MCP Outage Resolved + Platform Backlog Organised into 10 Work Blocks

What happened

Two pages on rover.so1.io (MCP Registry and Agents) were returning 404 errors — completely broken for any user visiting them. This was a production outage affecting platform visibility into MCP tooling.

Root cause

The backend API (BFF) was being deployed from an old, standalone repository instead of the current monorepo. When new features were added to the monorepo, the deployed version never received them. The pages worked locally but failed in production because Railway (our hosting provider) was pointed at stale code. Resolution: Switched Railway to deploy from the monorepo (so1-io/so1-console) targeting the correct subdirectory. Pages load correctly after redeploy. Added an automated check that logs warnings on startup if expected API routes are missing — early detection for future deployment misconfigurations.

Operational takeaway

This class of bug — “works locally, broken in production” — is caused by deployment source drift. When infrastructure points at a different repo than where development happens, changes silently diverge. The fix is configuration, not code. Added a startup self-check so this category of failure announces itself in logs rather than silently serving 404s.

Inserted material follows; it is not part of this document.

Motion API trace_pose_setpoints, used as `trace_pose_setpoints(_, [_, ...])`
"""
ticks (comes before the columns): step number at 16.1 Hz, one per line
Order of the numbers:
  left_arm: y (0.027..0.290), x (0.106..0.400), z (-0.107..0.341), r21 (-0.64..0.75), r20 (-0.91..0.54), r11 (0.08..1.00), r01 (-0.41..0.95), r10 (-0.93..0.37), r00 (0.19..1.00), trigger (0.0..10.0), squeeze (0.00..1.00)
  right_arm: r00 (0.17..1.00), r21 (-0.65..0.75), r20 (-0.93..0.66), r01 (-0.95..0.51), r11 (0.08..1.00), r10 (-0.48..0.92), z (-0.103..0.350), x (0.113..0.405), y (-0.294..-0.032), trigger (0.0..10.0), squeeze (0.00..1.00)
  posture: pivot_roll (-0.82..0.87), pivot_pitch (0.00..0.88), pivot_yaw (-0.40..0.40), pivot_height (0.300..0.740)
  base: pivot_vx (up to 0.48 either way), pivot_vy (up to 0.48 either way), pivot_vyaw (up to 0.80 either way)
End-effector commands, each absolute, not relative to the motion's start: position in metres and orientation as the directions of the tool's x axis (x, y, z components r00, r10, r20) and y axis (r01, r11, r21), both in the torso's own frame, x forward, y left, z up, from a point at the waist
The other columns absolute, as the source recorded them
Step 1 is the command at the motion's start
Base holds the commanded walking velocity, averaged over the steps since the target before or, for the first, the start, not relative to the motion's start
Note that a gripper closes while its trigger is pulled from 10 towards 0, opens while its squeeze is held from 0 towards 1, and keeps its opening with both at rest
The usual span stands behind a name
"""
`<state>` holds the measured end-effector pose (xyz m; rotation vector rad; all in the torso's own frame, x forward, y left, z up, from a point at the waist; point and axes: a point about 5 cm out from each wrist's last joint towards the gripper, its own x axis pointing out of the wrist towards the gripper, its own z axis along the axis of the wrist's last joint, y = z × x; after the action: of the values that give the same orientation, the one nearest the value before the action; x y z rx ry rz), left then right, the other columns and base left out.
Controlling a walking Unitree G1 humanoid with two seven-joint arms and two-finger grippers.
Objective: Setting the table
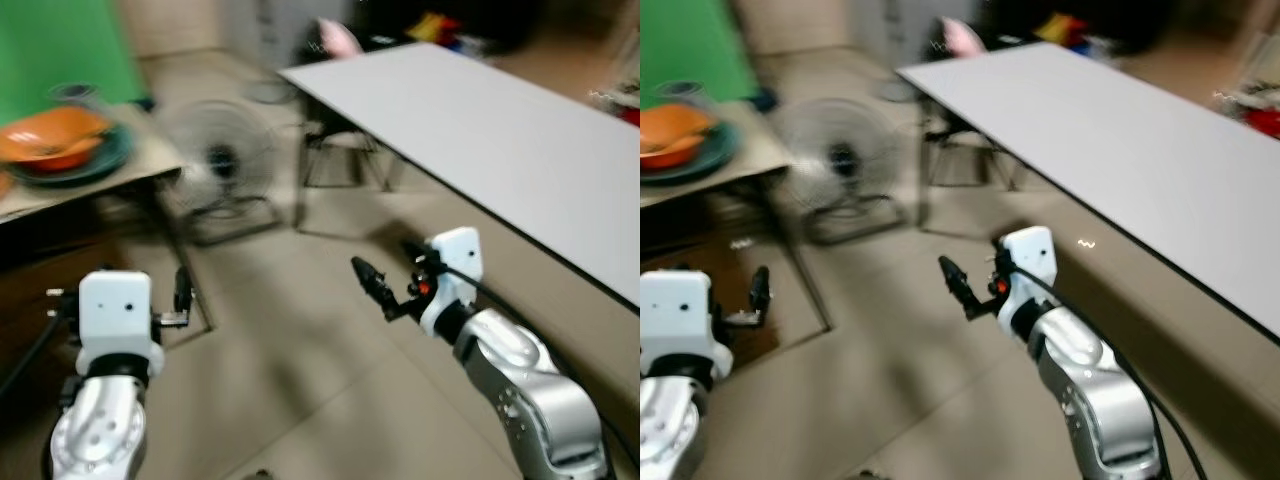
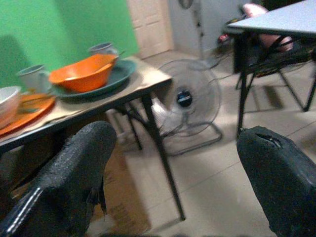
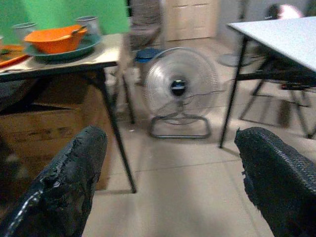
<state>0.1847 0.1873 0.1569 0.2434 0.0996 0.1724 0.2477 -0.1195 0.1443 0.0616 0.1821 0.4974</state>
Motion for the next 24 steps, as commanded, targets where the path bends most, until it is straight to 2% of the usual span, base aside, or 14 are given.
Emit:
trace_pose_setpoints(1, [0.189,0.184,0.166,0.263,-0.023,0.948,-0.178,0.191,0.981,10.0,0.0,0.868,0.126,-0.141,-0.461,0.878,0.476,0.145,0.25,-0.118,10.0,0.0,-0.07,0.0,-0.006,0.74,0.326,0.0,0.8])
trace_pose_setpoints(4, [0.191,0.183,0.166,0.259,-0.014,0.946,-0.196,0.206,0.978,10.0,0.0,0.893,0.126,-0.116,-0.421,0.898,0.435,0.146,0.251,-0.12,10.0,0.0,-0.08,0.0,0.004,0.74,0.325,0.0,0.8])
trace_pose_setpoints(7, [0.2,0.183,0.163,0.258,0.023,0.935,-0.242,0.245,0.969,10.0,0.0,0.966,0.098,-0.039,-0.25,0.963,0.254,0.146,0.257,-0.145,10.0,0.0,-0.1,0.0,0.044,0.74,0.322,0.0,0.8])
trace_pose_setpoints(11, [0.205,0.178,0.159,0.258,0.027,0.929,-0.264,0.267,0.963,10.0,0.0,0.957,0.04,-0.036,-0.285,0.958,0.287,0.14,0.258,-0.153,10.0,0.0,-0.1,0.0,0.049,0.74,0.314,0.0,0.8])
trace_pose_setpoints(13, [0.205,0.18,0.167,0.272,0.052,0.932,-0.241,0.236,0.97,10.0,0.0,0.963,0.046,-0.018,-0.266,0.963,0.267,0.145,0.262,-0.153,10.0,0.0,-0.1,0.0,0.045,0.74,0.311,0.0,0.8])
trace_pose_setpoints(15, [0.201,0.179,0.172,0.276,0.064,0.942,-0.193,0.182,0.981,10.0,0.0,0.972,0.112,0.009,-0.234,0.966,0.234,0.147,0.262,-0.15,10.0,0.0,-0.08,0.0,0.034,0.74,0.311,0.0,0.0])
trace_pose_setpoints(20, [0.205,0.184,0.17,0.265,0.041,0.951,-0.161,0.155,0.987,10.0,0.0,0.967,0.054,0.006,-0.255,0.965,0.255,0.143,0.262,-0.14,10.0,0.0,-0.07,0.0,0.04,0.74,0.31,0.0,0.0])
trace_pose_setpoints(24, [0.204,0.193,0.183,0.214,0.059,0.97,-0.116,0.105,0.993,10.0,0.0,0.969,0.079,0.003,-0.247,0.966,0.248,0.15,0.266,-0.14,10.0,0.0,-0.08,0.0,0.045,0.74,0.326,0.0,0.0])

Platform backlog: structured into 10 blocks

Audited all 34 open GitHub issues against the actual codebase. Closed 4 that were already resolved or stale. Organised the remaining 30 into 10 prioritised work blocks:

Block	Focus	Business impact
T1	Shared types sync + CI	Prevents type drift that breaks both frontend and backend simultaneously
T2	Build verification in CI	Catches broken deployments before they ship
T3	CI efficiency	Reduces feedback time and compute costs
T4	Developer guardrails	Pre-commit hooks, dependency automation, secrets scanning
T5	API test coverage + error quality	Better error messages for users, confidence in integrations
T6	Landing page CI + cleanup	Validates the marketing site doesn’t break silently
T7	Landing polish + favicon	Animation consistency, missing browser tab icon
T8	Extended CI (MCP servers, standalone)	Safety net for secondary services
T9	Cross-browser testing + releases	Safari/Firefox coverage, automated changelogs
T10	Deployment pipeline	Staging gates, rollback capability, audit trail

T1-T3 are the critical path — they address the kind of architectural debt that caused today’s outage. T4-T5 build confidence for feature velocity. T6-T10 are maturity investments.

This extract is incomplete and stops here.